9. Uitgangspunt bij het meten via een boordsnelheidsmeter is dat het voertuig van de ambtenaar het voertuig volgt waarvan de snelheid moet worden vastgesteld, waarbij wordt gezorgd voor een (vrijwel) gelijkblijvende tussenafstand. Bij het volgen van een voertuig kan de ambtenaar de tussenafstand zelf beïnvloeden door de snelheid te verhogen of te verlagen. Dat is niet of nauwelijks mogelijk wanneer, zoals hier, het te meten voertuig achter het dienstvoertuig rijdt. De tussenafstand wordt immers voornamelijk bepaald door het achterliggende voertuig. In redelijkheid moet worden betwijfeld dat de ambtenaar, terwijl hij zijn voertuig moest besturen, zijn snelheidsmeter in het oog moest houden en de afstand tot het achterliggende voertuig via de achteruitkijkspiegel voortdurend moest inschatten en gelijk houden, de snelheid van dat voertuig op betrouwbare wijze heeft kunnen vaststellen. Gelet op de wijze waarop de meting in dit geval heeft plaatsgevonden, kan niet van de juistheid van de gegevens in het zaakoverzicht worden uitgegaan, zodat niet op basis van die gegevens kan worden vastgesteld dat de gedraging is verricht. De sanctiebeschikking kan daarom niet in stand blijven. Dat brengt mee dat de overige bezwaren van de betrokkene geen bespreking meer behoeven.

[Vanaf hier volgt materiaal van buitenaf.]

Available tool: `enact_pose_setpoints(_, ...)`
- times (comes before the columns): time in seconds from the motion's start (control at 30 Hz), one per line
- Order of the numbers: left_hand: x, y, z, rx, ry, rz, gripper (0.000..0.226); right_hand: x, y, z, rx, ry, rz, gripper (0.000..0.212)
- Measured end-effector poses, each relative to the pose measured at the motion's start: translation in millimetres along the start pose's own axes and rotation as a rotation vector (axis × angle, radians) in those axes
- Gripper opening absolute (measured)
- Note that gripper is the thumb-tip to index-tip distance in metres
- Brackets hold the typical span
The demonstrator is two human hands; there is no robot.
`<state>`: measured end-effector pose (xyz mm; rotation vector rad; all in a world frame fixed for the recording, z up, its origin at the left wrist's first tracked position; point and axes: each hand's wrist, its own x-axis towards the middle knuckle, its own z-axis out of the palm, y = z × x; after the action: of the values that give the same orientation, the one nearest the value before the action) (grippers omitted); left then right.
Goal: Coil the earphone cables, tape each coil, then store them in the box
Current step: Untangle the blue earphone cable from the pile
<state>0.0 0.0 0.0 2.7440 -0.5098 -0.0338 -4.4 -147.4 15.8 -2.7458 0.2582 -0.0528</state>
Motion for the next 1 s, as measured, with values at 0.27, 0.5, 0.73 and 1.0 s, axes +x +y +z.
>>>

10. Gelet op het voorgaande wordt beslist als hierna is vermeld.
11. Het hof acht termen aanwezig om een proceskostenvergoeding toe te kennen voor de reiskosten die de betrokkene heeft gemaakt voor het bijwonen van de zitting van de kantonrechter
.Ingevolge artikel 2, eerste lid, onder c, van het Besluit proceskosten bestuursrecht worden reiskosten vergoed overeenkomstig artikel 11, eerste lid, onderdeel d, van het Besluit tarieven in strafzaken 2003, op basis van de reiskosten per openbaar vervoer, laagste klasse. Dit komt neer op een bedrag van € 71,80 ( [A] - Utrecht v.v.).

Beslissing

Het gerechtshof:
vernietigt de beslissing van de kantonrechter;
verklaart het beroep gegrond;
vernietigt de beslissing van de officier van justitie, alsmede de beschikking waarbij onder CJIB-nummer 198041168 de administratieve sanctie is opgelegd;
bepaalt dat hetgeen door de betrokkene op de voet van artikel 11 van de Wahv tot zekerheid is gesteld door de advocaat-generaal aan hem wordt gerestitueerd;
veroordeelt de advocaat-generaal tot het vergoeden van de proceskosten van de betrokkene, ter hoogte van € 71,80.
Dit arrest is gewezen door mr. Wijma, in tegenwoordigheid van mr. Huizenga als griffier, en uitgesproken ter openbare zitting.